**EXERCISE**
The response must contain each line of the material that holds "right".

**SUPPLIED INFORMATION**

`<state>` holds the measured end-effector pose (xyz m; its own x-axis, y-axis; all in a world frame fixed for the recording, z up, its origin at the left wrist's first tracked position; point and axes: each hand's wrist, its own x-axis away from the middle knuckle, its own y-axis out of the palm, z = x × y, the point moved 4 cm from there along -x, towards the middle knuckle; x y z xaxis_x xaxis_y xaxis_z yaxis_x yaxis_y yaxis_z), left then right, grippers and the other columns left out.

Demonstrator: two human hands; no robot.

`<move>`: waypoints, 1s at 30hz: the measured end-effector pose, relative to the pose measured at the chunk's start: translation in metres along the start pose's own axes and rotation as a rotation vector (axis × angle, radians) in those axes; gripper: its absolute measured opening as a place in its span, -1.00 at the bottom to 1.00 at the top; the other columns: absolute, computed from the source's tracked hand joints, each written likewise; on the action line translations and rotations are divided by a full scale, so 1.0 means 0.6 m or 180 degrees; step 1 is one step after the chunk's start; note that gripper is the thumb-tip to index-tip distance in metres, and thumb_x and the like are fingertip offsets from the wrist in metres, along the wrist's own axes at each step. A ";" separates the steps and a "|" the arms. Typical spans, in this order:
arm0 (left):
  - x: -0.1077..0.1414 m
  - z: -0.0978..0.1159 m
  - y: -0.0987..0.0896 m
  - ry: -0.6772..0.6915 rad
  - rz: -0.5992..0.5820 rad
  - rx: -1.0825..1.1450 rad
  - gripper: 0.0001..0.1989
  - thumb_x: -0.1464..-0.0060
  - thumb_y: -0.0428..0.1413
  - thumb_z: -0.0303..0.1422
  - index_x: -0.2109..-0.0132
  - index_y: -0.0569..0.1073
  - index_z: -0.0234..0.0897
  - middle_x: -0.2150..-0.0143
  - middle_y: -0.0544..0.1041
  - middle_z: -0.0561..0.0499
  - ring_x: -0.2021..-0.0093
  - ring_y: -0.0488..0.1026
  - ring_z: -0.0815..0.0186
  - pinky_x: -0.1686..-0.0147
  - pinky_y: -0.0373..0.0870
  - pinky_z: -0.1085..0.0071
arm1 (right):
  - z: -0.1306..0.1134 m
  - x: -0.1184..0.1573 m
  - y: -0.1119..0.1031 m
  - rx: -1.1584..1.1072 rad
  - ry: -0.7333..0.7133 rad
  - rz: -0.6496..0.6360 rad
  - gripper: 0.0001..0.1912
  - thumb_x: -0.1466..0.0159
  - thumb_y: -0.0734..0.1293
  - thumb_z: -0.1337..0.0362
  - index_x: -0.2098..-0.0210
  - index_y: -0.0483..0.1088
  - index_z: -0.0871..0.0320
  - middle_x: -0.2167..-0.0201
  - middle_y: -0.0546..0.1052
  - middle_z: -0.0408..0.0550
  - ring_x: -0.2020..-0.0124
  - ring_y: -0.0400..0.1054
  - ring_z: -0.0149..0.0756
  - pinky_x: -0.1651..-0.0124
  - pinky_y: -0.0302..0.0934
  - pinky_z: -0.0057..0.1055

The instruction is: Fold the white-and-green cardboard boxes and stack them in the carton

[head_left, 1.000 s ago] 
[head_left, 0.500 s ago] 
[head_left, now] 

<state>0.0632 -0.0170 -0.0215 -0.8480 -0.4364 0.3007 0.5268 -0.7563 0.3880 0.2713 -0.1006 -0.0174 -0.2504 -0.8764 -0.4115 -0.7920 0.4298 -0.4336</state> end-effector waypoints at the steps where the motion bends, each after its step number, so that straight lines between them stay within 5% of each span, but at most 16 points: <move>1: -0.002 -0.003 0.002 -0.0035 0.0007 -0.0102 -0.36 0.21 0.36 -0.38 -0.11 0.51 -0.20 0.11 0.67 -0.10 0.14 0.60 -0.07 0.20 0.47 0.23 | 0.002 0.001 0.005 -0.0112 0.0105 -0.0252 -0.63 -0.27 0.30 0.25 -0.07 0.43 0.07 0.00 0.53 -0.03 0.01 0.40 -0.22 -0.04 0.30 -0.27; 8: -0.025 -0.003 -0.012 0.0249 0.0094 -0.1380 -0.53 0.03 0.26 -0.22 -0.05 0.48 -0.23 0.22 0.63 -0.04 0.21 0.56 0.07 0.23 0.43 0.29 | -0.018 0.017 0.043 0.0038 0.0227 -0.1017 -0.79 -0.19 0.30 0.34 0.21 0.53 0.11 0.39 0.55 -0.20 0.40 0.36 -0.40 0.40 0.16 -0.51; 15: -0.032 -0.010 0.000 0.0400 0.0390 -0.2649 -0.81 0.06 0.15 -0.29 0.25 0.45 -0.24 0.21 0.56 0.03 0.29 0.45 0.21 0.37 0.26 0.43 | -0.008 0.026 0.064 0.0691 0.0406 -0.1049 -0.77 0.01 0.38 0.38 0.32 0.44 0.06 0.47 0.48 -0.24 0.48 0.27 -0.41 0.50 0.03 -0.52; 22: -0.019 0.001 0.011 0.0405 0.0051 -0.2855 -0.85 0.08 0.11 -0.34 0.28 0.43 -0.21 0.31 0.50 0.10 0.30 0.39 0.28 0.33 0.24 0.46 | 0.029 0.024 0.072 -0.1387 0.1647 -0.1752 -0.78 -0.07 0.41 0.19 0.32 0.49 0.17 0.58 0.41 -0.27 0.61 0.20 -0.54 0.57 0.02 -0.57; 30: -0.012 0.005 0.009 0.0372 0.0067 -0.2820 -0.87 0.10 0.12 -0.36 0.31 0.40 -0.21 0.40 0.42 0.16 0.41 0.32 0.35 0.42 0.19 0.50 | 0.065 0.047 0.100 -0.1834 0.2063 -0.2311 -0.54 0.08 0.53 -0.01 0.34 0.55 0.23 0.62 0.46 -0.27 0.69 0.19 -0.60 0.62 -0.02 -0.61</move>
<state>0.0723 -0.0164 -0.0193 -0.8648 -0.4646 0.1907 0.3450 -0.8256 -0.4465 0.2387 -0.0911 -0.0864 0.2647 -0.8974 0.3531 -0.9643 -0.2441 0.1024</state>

**ANSWER BOX**
`<state>` holds the measured end-effector pose (xyz m; its own x-axis, y-axis; all in a world frame fixed for the recording, z up, its origin at the left wrist's first tracked position; point and axes: each hand's wrist, its own x-axis away from the middle knuckle, its own y-axis out of the palm, z = x × y, the point moved 4 cm from there along -x, towards the middle knuckle; x y z xaxis_x xaxis_y xaxis_z yaxis_x yaxis_y yaxis_z), left then right, grippers and the other columns left out.
arm1 (right):

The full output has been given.